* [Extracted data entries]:
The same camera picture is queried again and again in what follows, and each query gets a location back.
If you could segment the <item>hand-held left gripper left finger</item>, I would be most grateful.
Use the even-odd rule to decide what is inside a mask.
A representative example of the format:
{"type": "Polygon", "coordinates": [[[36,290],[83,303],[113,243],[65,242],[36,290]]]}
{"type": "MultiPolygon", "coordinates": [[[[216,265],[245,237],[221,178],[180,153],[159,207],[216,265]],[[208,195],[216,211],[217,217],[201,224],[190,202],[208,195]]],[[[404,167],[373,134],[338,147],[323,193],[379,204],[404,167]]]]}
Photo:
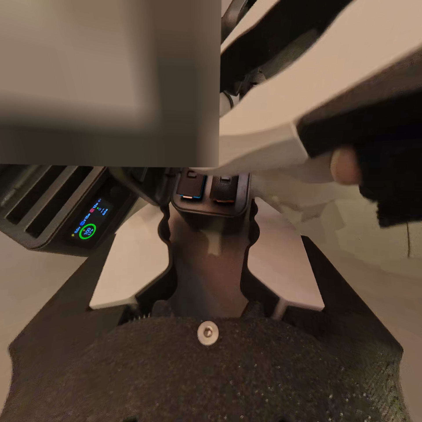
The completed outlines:
{"type": "Polygon", "coordinates": [[[169,300],[178,280],[170,243],[170,208],[146,204],[117,230],[89,306],[137,305],[152,310],[169,300]]]}

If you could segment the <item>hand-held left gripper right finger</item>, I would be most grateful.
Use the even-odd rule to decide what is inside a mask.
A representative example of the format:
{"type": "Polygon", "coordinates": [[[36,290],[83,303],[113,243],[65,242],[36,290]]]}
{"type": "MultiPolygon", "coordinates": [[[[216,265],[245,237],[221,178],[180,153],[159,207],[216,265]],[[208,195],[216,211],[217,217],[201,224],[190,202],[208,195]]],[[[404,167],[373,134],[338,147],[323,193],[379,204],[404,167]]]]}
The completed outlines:
{"type": "Polygon", "coordinates": [[[282,319],[289,307],[324,309],[301,235],[263,199],[251,202],[248,239],[240,278],[248,302],[272,319],[282,319]]]}

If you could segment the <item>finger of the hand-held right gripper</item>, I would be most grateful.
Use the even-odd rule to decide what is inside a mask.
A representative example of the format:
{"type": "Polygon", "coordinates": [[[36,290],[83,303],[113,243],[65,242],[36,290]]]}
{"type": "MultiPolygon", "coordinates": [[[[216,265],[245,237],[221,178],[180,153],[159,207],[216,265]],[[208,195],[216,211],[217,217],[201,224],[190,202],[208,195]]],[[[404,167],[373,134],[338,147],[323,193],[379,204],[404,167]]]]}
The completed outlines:
{"type": "Polygon", "coordinates": [[[251,191],[279,212],[288,208],[302,213],[309,208],[323,208],[334,203],[350,203],[363,207],[363,198],[356,186],[336,182],[303,182],[282,171],[268,171],[251,175],[251,191]]]}
{"type": "Polygon", "coordinates": [[[331,153],[311,158],[292,123],[219,137],[220,176],[281,170],[302,182],[333,182],[330,161],[331,153]]]}

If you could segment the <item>black battery charger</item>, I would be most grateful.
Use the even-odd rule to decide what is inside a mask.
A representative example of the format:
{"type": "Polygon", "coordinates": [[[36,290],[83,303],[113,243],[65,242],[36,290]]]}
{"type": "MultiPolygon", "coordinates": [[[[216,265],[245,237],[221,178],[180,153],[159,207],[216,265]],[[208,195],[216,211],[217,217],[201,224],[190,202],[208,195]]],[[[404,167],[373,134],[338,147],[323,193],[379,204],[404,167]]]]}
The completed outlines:
{"type": "Polygon", "coordinates": [[[206,175],[203,198],[192,201],[182,199],[176,194],[184,168],[138,167],[131,170],[131,177],[143,199],[163,210],[170,210],[172,205],[186,223],[195,229],[202,229],[216,222],[221,223],[226,231],[240,230],[249,206],[251,176],[248,173],[238,175],[237,196],[233,204],[216,203],[210,199],[213,176],[209,175],[206,175]]]}
{"type": "Polygon", "coordinates": [[[137,198],[107,167],[1,165],[1,233],[30,251],[87,257],[137,198]]]}

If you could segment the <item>blue striped black battery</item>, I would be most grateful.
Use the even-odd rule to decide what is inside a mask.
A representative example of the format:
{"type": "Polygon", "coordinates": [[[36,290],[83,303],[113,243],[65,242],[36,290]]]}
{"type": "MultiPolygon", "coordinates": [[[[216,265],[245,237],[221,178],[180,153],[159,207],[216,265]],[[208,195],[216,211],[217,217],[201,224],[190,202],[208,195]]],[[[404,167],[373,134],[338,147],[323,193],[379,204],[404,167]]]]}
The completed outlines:
{"type": "Polygon", "coordinates": [[[176,194],[185,200],[200,201],[203,198],[207,176],[190,168],[182,170],[176,194]]]}

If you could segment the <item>person's right hand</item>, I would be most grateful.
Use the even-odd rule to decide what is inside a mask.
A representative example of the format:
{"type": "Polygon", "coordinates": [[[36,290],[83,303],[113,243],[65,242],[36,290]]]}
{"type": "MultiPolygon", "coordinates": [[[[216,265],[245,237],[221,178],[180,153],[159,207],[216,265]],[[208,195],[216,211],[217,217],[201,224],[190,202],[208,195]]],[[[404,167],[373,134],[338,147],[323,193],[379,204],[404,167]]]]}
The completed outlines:
{"type": "Polygon", "coordinates": [[[356,150],[351,146],[342,146],[331,156],[330,173],[333,180],[341,185],[360,185],[362,172],[358,164],[356,150]]]}

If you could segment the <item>red striped black battery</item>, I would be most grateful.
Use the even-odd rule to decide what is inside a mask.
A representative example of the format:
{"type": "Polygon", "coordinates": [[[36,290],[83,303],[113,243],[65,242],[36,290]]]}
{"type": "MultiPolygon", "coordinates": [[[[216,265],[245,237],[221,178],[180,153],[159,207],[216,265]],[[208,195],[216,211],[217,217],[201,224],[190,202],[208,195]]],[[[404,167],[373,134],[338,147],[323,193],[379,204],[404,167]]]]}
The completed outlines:
{"type": "Polygon", "coordinates": [[[210,199],[216,203],[233,204],[237,196],[239,176],[213,176],[210,199]]]}

* [WORK TASK]: In the copy, include every record exactly and no pictures.

* [ANSWER]:
The same camera picture is queried again and again in what follows, and each query gets a location back.
If you could segment the <item>hand-held left gripper left finger</item>, I would be most grateful.
Use the even-odd rule to decide what is inside a mask.
A representative example of the format:
{"type": "Polygon", "coordinates": [[[36,290],[83,303],[113,243],[65,242],[36,290]]]}
{"type": "MultiPolygon", "coordinates": [[[[216,265],[245,237],[221,178],[180,153],[159,207],[216,265]],[[208,195],[216,211],[217,217],[201,224],[190,202],[208,195]]],[[[404,167],[373,134],[338,147],[323,193],[379,204],[404,167]]]]}
Photo:
The completed outlines:
{"type": "Polygon", "coordinates": [[[169,300],[178,280],[170,243],[170,208],[146,204],[117,230],[89,306],[137,305],[152,310],[169,300]]]}

If you could segment the <item>hand-held left gripper right finger</item>, I would be most grateful.
Use the even-odd rule to decide what is inside a mask.
A representative example of the format:
{"type": "Polygon", "coordinates": [[[36,290],[83,303],[113,243],[65,242],[36,290]]]}
{"type": "MultiPolygon", "coordinates": [[[[216,265],[245,237],[221,178],[180,153],[159,207],[216,265]],[[208,195],[216,211],[217,217],[201,224],[190,202],[208,195]]],[[[404,167],[373,134],[338,147],[323,193],[379,204],[404,167]]]]}
The completed outlines:
{"type": "Polygon", "coordinates": [[[282,319],[289,307],[324,309],[301,235],[263,199],[251,202],[248,239],[240,278],[248,302],[272,319],[282,319]]]}

If you could segment the <item>finger of the hand-held right gripper</item>, I would be most grateful.
Use the even-odd rule to decide what is inside a mask.
A representative example of the format:
{"type": "Polygon", "coordinates": [[[36,290],[83,303],[113,243],[65,242],[36,290]]]}
{"type": "MultiPolygon", "coordinates": [[[[216,265],[245,237],[221,178],[180,153],[159,207],[216,265]],[[208,195],[216,211],[217,217],[201,224],[190,202],[208,195]]],[[[404,167],[373,134],[338,147],[323,193],[379,204],[404,167]]]]}
The completed outlines:
{"type": "Polygon", "coordinates": [[[251,191],[279,212],[288,208],[302,213],[309,208],[323,208],[334,203],[350,203],[363,207],[363,198],[356,186],[336,182],[303,182],[282,171],[268,171],[251,175],[251,191]]]}
{"type": "Polygon", "coordinates": [[[331,153],[311,158],[292,123],[219,137],[220,176],[281,170],[302,182],[333,182],[330,161],[331,153]]]}

If you could segment the <item>black battery charger</item>, I would be most grateful.
Use the even-odd rule to decide what is inside a mask.
A representative example of the format:
{"type": "Polygon", "coordinates": [[[36,290],[83,303],[113,243],[65,242],[36,290]]]}
{"type": "MultiPolygon", "coordinates": [[[[216,265],[245,237],[221,178],[180,153],[159,207],[216,265]],[[208,195],[216,211],[217,217],[201,224],[190,202],[208,195]]],[[[404,167],[373,134],[338,147],[323,193],[379,204],[404,167]]]]}
The completed outlines:
{"type": "Polygon", "coordinates": [[[206,175],[203,198],[192,201],[182,199],[176,194],[184,168],[138,167],[131,170],[131,177],[143,199],[163,210],[170,210],[172,205],[186,223],[195,229],[202,229],[216,222],[221,223],[226,231],[240,230],[249,206],[251,176],[248,173],[238,175],[237,196],[233,204],[216,203],[210,199],[213,176],[209,175],[206,175]]]}
{"type": "Polygon", "coordinates": [[[137,198],[107,167],[1,165],[1,233],[30,251],[87,257],[137,198]]]}

If you could segment the <item>blue striped black battery</item>, I would be most grateful.
Use the even-odd rule to decide what is inside a mask.
A representative example of the format:
{"type": "Polygon", "coordinates": [[[36,290],[83,303],[113,243],[65,242],[36,290]]]}
{"type": "MultiPolygon", "coordinates": [[[[216,265],[245,237],[221,178],[180,153],[159,207],[216,265]],[[208,195],[216,211],[217,217],[201,224],[190,202],[208,195]]],[[[404,167],[373,134],[338,147],[323,193],[379,204],[404,167]]]]}
The completed outlines:
{"type": "Polygon", "coordinates": [[[176,194],[185,200],[200,201],[203,198],[207,176],[190,168],[182,170],[176,194]]]}

If you could segment the <item>person's right hand</item>, I would be most grateful.
Use the even-odd rule to decide what is inside a mask.
A representative example of the format:
{"type": "Polygon", "coordinates": [[[36,290],[83,303],[113,243],[65,242],[36,290]]]}
{"type": "MultiPolygon", "coordinates": [[[[216,265],[245,237],[221,178],[180,153],[159,207],[216,265]],[[208,195],[216,211],[217,217],[201,224],[190,202],[208,195]]],[[[404,167],[373,134],[338,147],[323,193],[379,204],[404,167]]]]}
The completed outlines:
{"type": "Polygon", "coordinates": [[[356,150],[351,146],[342,146],[331,156],[330,173],[333,180],[341,185],[360,185],[362,172],[358,164],[356,150]]]}

If you could segment the <item>red striped black battery</item>, I would be most grateful.
Use the even-odd rule to decide what is inside a mask.
A representative example of the format:
{"type": "Polygon", "coordinates": [[[36,290],[83,303],[113,243],[65,242],[36,290]]]}
{"type": "MultiPolygon", "coordinates": [[[[216,265],[245,237],[221,178],[180,153],[159,207],[216,265]],[[208,195],[216,211],[217,217],[201,224],[190,202],[208,195]]],[[[404,167],[373,134],[338,147],[323,193],[379,204],[404,167]]]]}
The completed outlines:
{"type": "Polygon", "coordinates": [[[210,199],[216,203],[233,204],[237,196],[239,176],[213,176],[210,199]]]}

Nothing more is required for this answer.